**Exercise directions**: Omit the images and output every line of the data below exactly.

**Supplied records**:

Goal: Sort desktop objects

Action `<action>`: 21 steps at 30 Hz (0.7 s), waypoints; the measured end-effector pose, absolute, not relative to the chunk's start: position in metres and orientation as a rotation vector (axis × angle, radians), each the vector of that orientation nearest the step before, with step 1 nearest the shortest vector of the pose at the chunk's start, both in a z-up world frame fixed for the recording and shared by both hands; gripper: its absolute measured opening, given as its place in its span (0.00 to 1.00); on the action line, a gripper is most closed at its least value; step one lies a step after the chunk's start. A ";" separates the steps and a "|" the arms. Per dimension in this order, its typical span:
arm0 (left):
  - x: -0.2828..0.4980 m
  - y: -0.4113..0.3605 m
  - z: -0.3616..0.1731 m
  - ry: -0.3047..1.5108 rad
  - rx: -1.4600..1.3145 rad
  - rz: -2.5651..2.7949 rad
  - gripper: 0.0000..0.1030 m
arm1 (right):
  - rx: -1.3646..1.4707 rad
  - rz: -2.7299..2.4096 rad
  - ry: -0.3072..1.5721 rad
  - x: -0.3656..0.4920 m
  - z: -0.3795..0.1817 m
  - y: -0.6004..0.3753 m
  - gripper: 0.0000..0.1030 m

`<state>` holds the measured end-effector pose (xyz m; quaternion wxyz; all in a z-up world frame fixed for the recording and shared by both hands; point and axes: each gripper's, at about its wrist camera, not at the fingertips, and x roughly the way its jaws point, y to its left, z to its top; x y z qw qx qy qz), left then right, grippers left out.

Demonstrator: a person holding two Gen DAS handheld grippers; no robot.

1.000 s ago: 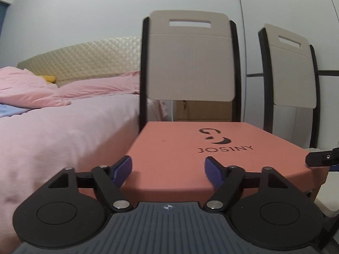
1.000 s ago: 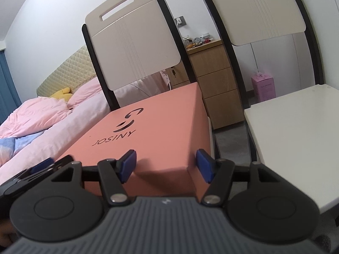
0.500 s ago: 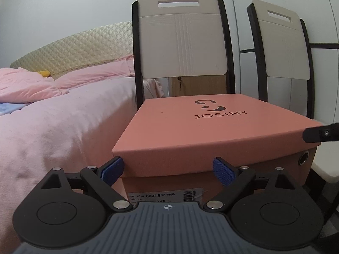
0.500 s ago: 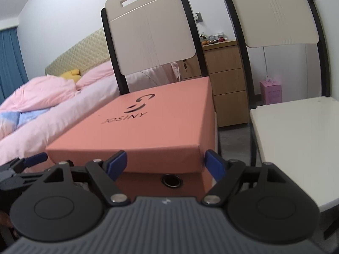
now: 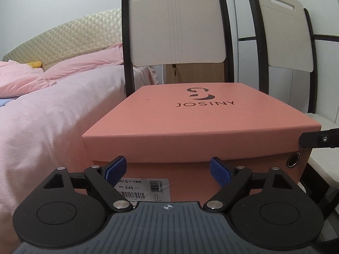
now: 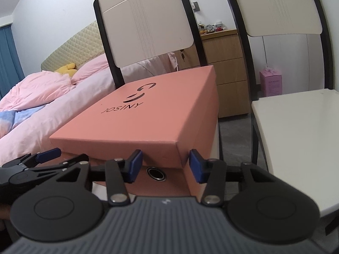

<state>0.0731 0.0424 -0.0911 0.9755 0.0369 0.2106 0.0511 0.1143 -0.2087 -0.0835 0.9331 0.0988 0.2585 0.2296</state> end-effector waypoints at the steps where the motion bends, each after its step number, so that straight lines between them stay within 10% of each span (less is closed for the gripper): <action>1: 0.075 0.041 -0.092 0.426 0.077 0.109 0.86 | 0.194 0.465 0.527 0.117 -0.083 -0.208 0.47; 21: 0.019 0.032 -0.058 0.290 0.023 0.089 0.92 | 0.186 0.462 0.332 0.076 -0.065 -0.210 0.48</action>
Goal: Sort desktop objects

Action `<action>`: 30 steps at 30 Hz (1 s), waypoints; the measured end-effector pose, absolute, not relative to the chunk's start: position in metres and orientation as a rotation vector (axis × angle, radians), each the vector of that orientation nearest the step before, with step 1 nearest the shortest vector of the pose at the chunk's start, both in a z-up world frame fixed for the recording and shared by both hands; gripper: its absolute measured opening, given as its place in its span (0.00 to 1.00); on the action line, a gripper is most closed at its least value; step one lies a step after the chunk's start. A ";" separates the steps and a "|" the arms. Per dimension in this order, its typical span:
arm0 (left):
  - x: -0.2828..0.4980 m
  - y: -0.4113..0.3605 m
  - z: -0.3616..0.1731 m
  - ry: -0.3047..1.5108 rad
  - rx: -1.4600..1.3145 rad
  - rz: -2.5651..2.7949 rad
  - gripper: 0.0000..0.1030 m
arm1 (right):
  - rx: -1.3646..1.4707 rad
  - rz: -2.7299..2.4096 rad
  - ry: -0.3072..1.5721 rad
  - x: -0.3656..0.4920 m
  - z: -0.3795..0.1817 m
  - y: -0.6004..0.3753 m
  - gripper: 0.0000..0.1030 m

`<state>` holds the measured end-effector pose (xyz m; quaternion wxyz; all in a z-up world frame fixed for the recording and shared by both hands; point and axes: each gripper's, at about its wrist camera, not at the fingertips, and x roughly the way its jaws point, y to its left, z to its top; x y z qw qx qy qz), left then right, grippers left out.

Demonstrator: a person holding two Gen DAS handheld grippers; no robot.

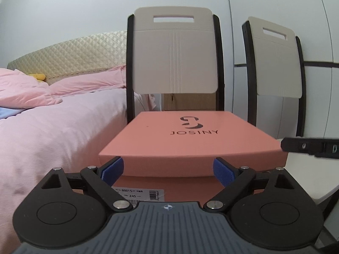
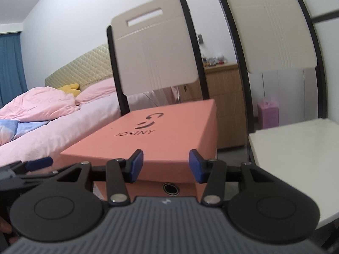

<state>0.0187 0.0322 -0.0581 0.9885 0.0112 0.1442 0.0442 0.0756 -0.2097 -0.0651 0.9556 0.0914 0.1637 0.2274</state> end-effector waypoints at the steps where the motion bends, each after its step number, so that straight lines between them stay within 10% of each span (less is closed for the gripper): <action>1: 0.012 0.031 -0.055 0.285 0.018 0.088 0.93 | 0.182 0.466 0.323 0.071 -0.064 -0.210 0.48; 30: -0.036 0.060 -0.046 0.124 0.005 0.254 1.00 | 0.179 0.479 0.216 0.015 -0.065 -0.208 0.84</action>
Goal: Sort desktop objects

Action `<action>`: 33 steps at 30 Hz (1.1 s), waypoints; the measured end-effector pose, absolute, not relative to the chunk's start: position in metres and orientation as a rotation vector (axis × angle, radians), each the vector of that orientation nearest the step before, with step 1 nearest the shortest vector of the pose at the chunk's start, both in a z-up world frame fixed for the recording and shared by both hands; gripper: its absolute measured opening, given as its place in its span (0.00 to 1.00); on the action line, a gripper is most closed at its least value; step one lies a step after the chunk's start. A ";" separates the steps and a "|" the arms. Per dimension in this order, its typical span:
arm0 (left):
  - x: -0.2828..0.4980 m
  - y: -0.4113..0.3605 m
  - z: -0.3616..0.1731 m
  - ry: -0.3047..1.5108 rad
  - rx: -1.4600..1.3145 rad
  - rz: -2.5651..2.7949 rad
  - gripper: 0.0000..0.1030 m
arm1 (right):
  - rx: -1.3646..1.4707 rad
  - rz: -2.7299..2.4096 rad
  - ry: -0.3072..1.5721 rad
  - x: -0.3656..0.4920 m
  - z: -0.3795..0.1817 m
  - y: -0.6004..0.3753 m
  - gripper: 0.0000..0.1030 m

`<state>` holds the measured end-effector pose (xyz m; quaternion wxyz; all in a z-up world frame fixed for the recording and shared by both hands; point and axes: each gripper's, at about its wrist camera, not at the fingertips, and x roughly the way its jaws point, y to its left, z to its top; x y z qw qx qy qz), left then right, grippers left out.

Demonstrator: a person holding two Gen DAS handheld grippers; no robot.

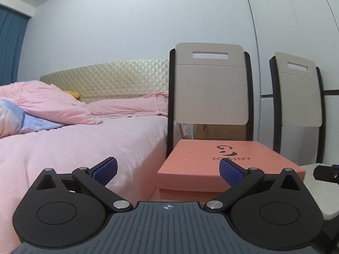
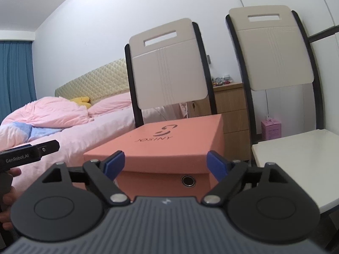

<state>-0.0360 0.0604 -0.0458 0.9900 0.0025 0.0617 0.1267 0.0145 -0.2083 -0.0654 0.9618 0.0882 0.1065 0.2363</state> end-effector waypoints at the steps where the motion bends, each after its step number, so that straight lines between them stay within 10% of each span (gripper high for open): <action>1: -0.036 0.060 -0.047 0.123 0.013 0.264 1.00 | 0.174 0.477 0.220 0.016 -0.066 -0.206 0.86; 8: -0.037 0.057 -0.051 0.139 0.038 0.253 1.00 | 0.146 0.472 0.217 0.018 -0.070 -0.192 1.00; 33: -0.029 0.055 -0.064 0.189 0.043 0.275 1.00 | 0.131 0.405 0.244 0.015 -0.074 -0.199 1.00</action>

**Expected output**:
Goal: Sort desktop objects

Action `<action>`: 21 steps at 30 Hz (0.7 s), waypoints; the measured end-effector pose, absolute, not relative to the chunk's start: position in metres and orientation as a rotation vector (axis × angle, radians), each the vector of that orientation nearest the step before, with step 1 nearest the shortest vector of the pose at the chunk's start, both in a z-up world frame fixed for the recording and shared by both hands; gripper: its absolute measured opening, given as its place in its span (0.00 to 1.00); on the action line, a gripper is most closed at its least value; step one lies a step after the chunk's start. A ";" separates the steps and a "|" the arms. Per dimension in this order, its typical span:
arm0 (left):
  - x: -0.2828..0.4980 m
  - y: -0.4113..0.3605 m
  - z: -0.3616..0.1731 m
  - ry: -0.3047..1.5108 rad
  - rx: -1.4600..1.3145 rad
  - rz: -2.5651..2.7949 rad
  - gripper: 0.0000..0.1030 m
arm1 (right):
  - rx: -1.3646..1.4707 rad
  - rz: -2.7299..2.4096 rad
  - ry: -0.3072..1.5721 rad
  - x: -0.3656..0.4920 m
  - z: -0.3795..0.1817 m
  - y: -0.6004..0.3753 m
  - gripper: 0.0000..0.1030 m

`<state>` holds the measured end-effector pose (xyz m; quaternion wxyz; all in a z-up world frame fixed for the recording and shared by both hands; point and axes: each gripper's, at about its wrist camera, not at the fingertips, and x roughly the way its jaws point, y to its left, z to its top; x y z qw qx qy qz), left then right, grippers left out.

Demonstrator: a person holding two Gen DAS handheld grippers; no robot.

1.000 s ago: 
1.000 s ago: 
0.500 s ago: 
0.500 s ago: 
now: 
now: 

<state>0.0731 0.0424 -0.0911 0.9755 0.0369 0.2106 0.0511 0.1143 -0.2087 -0.0835 0.9331 0.0988 0.2585 0.2296</state> end-effector waypoints at the steps where the motion bends, each after its step number, so that straight lines between them stay within 10% of each span (less is closed for the gripper): <action>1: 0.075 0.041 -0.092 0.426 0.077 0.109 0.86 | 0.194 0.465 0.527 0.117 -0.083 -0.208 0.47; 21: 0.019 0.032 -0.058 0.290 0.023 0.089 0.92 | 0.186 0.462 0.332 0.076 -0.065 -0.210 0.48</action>
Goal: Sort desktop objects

Action `<action>`: 30 steps at 30 Hz (1 s), waypoints; the measured end-effector pose, absolute, not relative to the chunk's start: position in metres and orientation as a rotation vector (axis × angle, radians), each the vector of that orientation nearest the step before, with step 1 nearest the shortest vector of the pose at the chunk's start, both in a z-up world frame fixed for the recording and shared by both hands; gripper: its absolute measured opening, given as its place in its span (0.00 to 1.00); on the action line, a gripper is most closed at its least value; step one lies a step after the chunk's start. A ";" separates the steps and a "|" the arms. Per dimension in this order, its typical span:
arm0 (left):
  - x: -0.2828..0.4980 m
  - y: -0.4113..0.3605 m
  - z: -0.3616..0.1731 m
  - ry: -0.3047..1.5108 rad
  - rx: -1.4600..1.3145 rad
  - rz: -2.5651..2.7949 rad
  - gripper: 0.0000..0.1030 m
arm1 (right):
  - rx: -1.3646..1.4707 rad
  - rz: -2.7299..2.4096 rad
  - ry: -0.3072..1.5721 rad
  - x: -0.3656..0.4920 m
  - z: -0.3795..0.1817 m
  - y: -0.6004..0.3753 m
  - gripper: 0.0000..0.1030 m

`<state>` holds the measured end-effector pose (xyz m; quaternion wxyz; all in a z-up world frame fixed for the recording and shared by both hands; point and axes: each gripper's, at about its wrist camera, not at the fingertips, and x roughly the way its jaws point, y to its left, z to its top; x y z qw qx qy qz), left then right, grippers left out.

Demonstrator: a person holding two Gen DAS handheld grippers; no robot.


<state>0.0187 0.0322 -0.0581 0.9885 0.0112 0.1442 0.0442 0.0756 -0.2097 -0.0651 0.9556 0.0914 0.1637 0.2274</state> end-effector waypoints at the steps where the motion bends, each after its step number, so that straight lines between them stay within 10% of each span (less is closed for the gripper): <action>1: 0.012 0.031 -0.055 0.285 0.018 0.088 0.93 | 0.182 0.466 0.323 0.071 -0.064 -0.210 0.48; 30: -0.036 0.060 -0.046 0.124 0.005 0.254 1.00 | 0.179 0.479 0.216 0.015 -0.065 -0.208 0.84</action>
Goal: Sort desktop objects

Action `<action>`: 33 steps at 30 Hz (1.1 s), waypoints; the measured end-effector pose, absolute, not relative to the chunk's start: position in metres and orientation as a rotation vector (axis × angle, radians), each the vector of that orientation nearest the step before, with step 1 nearest the shortest vector of the pose at the chunk's start, both in a z-up world frame fixed for the recording and shared by both hands; gripper: its absolute measured opening, given as its place in its span (0.00 to 1.00); on the action line, a gripper is most closed at its least value; step one lies a step after the chunk's start. A ";" separates the steps and a "|" the arms. Per dimension in this order, its typical span:
arm0 (left):
  - x: -0.2828..0.4980 m
  - y: -0.4113..0.3605 m
  - z: -0.3616..0.1731 m
  - ry: -0.3047..1.5108 rad
  - rx: -1.4600..1.3145 rad
  - rz: -2.5651..2.7949 rad
  - gripper: 0.0000..0.1030 m
arm1 (right):
  - rx: -1.3646..1.4707 rad
  - rz: -2.7299..2.4096 rad
  - ry: -0.3072..1.5721 rad
  - x: -0.3656..0.4920 m
  - z: -0.3795..0.1817 m
  - y: -0.6004..0.3753 m
  - gripper: 0.0000..0.1030 m

`<state>` holds the measured end-effector pose (xyz m; quaternion wxyz; all in a z-up world frame fixed for the recording and shared by both hands; point and axes: each gripper's, at about its wrist camera, not at the fingertips, and x roughly the way its jaws point, y to its left, z to its top; x y z qw qx qy qz), left then right, grippers left out.

Demonstrator: a person holding two Gen DAS handheld grippers; no robot.


<state>-0.0360 0.0604 -0.0458 0.9900 0.0025 0.0617 0.1267 0.0145 -0.2083 -0.0654 0.9618 0.0882 0.1065 0.2363</state> end-effector waypoints at the steps where the motion bends, each after its step number, so that straight lines between them stay within 10% of each span (gripper high for open): <action>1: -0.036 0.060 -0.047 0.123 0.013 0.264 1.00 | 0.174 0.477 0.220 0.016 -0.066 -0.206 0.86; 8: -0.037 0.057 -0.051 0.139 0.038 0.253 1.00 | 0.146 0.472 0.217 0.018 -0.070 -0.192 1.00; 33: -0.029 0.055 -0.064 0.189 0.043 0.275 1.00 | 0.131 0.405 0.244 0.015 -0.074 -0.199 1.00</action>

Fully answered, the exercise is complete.